Musée d'Art Moderne de Paris
Jusqu'au 28 août 2022
Oublions l'idée que la photographie puisse donner quelque aperçu d'une toile d'Eugène Leroy. D'abord parce sa peinture prend à revers l'image pour en saisir la matière qui la compose et l'anime. C'est cette matière, et seulement elle, qu'il veut représenter si bien que le motif n'est alors qu'une voie d'accès à l'essence même de la peinture qui, elle-même, nous permettrait de pénétrer l'essence du monde. Représenter ne s'accorde donc plus à la mimesis ou au lisse d'un miroir mais, au contraire, relève d'une expérience tactile qui prend en charge la main de l’artisan qui maçonne autant qu'elle façonne. Eugène Leroy est un de ces rares artistes qui travaille davantage sur l'épaisseur que dans la transparence. Il ne s'écarte du dessin ou de la couleur que pour sonder les entrailles du sens à partir de la puissance d'une glèbe originelle.

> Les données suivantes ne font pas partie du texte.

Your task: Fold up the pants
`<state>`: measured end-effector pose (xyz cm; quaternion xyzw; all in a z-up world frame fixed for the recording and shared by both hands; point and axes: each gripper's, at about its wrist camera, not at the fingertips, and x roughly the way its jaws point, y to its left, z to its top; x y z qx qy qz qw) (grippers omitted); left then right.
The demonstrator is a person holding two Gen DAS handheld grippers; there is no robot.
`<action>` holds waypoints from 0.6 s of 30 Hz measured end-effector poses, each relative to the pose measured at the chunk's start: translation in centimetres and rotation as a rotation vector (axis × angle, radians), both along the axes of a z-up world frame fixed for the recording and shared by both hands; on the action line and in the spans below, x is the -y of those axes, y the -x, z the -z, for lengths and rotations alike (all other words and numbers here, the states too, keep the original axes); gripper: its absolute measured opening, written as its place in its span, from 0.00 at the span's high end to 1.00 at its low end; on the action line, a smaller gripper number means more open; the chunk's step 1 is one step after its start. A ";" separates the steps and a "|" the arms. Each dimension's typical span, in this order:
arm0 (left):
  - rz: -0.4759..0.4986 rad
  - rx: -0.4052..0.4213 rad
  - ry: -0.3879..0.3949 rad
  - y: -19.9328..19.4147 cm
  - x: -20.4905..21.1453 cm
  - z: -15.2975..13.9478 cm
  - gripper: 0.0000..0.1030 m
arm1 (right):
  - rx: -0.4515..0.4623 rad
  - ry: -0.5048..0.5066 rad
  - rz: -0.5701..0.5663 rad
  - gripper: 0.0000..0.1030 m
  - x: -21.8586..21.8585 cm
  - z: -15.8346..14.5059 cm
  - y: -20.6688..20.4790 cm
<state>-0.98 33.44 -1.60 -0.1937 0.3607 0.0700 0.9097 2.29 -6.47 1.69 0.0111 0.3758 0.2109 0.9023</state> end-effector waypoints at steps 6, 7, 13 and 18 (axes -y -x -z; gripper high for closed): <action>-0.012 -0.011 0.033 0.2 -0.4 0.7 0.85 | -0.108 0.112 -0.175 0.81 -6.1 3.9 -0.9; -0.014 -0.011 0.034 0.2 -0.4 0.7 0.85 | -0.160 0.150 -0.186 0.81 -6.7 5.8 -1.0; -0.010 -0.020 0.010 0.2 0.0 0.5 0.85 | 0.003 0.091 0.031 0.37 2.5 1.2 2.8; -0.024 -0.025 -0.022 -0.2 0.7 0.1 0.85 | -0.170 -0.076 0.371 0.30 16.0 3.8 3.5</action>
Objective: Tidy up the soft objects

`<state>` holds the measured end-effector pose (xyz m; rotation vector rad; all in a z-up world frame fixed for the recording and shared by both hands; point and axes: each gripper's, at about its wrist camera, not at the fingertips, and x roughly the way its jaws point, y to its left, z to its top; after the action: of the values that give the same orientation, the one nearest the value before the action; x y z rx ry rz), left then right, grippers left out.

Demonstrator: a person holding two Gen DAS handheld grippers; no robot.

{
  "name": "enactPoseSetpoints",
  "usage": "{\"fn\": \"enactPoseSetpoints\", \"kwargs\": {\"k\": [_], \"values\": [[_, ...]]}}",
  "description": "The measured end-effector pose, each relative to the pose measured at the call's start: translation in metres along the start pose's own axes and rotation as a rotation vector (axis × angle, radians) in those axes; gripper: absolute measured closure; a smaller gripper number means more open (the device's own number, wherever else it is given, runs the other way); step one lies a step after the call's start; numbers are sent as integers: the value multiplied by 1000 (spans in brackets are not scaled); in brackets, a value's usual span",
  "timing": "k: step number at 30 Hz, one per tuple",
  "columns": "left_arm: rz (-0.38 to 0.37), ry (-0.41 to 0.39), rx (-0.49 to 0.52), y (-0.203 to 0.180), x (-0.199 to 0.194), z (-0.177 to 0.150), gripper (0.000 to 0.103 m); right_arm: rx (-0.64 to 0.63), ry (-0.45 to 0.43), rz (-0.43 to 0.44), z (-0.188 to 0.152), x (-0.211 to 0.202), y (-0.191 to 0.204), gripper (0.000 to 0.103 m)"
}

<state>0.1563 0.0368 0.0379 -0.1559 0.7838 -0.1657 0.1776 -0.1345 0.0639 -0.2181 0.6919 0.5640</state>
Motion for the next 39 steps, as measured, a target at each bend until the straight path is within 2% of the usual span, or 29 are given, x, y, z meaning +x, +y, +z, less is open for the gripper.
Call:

Pour lui, peindre c'est prendre à bras le corps l'espace et le temps. Pour le professeur de latin et de grec qu'il fut, créer repose aussi sur un travail d'érudition, une archéologie du savoir sans lesquels l’œuvre ne disposerait d'aucune assise. Ainsi ne copie-t-il pas les grands maîtres mais il les met en question par un brutal face à face et absorbe leur substance en traduisant les images du Titien, de Poussin ou de Rembrandt dans la seule vérité de la matière picturale. C'est ainsi qu'il n'hésite pas, non seulement à citer nombre d'artistes classiques, mais aussi à leur emprunter les sujets traditionnels tels que les nus, le paysage, le portrait ou la nature morte.
Eugène Leroy ne cesse de recouvrir l'image par de nouvelles épaisseurs jusqu'au point d'atteindre ce point de béance entre sa disparition et l'apparition d'une matière fossile qui renverrait au point aveugle de toute peinture. Recouvrir encore et encore, comme le fit Opalka dans un processus inverse d'effacement en dépouillant l'image de toute matérialité, en ajoutant quotidiennement un chiffre ou une touche de blanc sur la peinture ou la photographie pour figurer le temps. L'action de peindre devient alors une quête, un voyage initiatique à travers l'histoire et le temps comme parmi les ombres et les entrelacs d'une forêt mystérieuse. Eugène Leroy disait: «La matière n'existe pas si elle n'est pas imprégnée de lumière!»
L'exposition témoigne de ce travail acharné entre abstraction et figuration qui nous enseigne qu'il n'existe aucun art sans connaissance. Environ 150 œuvres pour 60 années de peinture illustrent ce cheminement inédit dans l'art du XXe siècle. La peau de la peinture est ici exhibée, dans sa chair comme dans sa terre, troublante, comme si elle-même avait été exhumée pour nous livrer ses derniers secrets.